Starting at the first line of the listing below and ending at the line with "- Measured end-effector", copy each line exactly.
(COLLECTED DATA begins)
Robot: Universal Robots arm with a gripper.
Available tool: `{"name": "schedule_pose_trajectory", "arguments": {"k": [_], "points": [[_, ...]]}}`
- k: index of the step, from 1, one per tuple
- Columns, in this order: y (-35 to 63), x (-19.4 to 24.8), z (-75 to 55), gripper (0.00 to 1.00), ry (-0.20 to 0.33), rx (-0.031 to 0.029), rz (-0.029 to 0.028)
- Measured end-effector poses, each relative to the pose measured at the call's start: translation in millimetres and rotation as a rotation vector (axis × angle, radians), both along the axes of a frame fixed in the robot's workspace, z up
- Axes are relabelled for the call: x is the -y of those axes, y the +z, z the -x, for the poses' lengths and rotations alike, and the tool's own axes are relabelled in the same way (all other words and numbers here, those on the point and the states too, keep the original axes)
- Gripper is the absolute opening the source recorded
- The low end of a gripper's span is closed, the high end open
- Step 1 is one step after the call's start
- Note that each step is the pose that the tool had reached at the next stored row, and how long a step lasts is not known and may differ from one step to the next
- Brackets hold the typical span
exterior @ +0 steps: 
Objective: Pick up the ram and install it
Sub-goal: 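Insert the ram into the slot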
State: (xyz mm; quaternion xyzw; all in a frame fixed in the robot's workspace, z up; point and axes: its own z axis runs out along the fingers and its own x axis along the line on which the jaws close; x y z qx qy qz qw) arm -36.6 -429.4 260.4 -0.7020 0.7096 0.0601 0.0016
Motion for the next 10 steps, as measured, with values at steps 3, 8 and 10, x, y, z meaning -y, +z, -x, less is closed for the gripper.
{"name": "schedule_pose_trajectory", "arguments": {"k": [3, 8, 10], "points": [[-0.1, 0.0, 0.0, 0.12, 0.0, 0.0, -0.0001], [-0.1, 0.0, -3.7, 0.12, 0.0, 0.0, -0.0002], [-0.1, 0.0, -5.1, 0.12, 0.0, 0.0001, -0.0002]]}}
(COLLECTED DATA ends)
:: TASK RESULT ::
Robot: Universal Robots arm with a gripper.
Available tool: `{"name": "schedule_pose_trajectory", "arguments": {"k": [_], "points": [[_, ...]]}}`
- k: index of the step, from 1, one per tuple
- Columns, in this order: y (-35 to 63), x (-19.4 to 24.8), z (-75 to 55), gripper (0.00 to 1.00), ry (-0.20 to 0.33), rx (-0.031 to 0.029), rz (-0.029 to 0.028)
- Measured end-effector poses, each relative to the pose measured at the call's start: translation in millimetres and rotation as a rotation vector (axis × angle, radians), both along the axes of a frame fixed in the robot's workspace, z up

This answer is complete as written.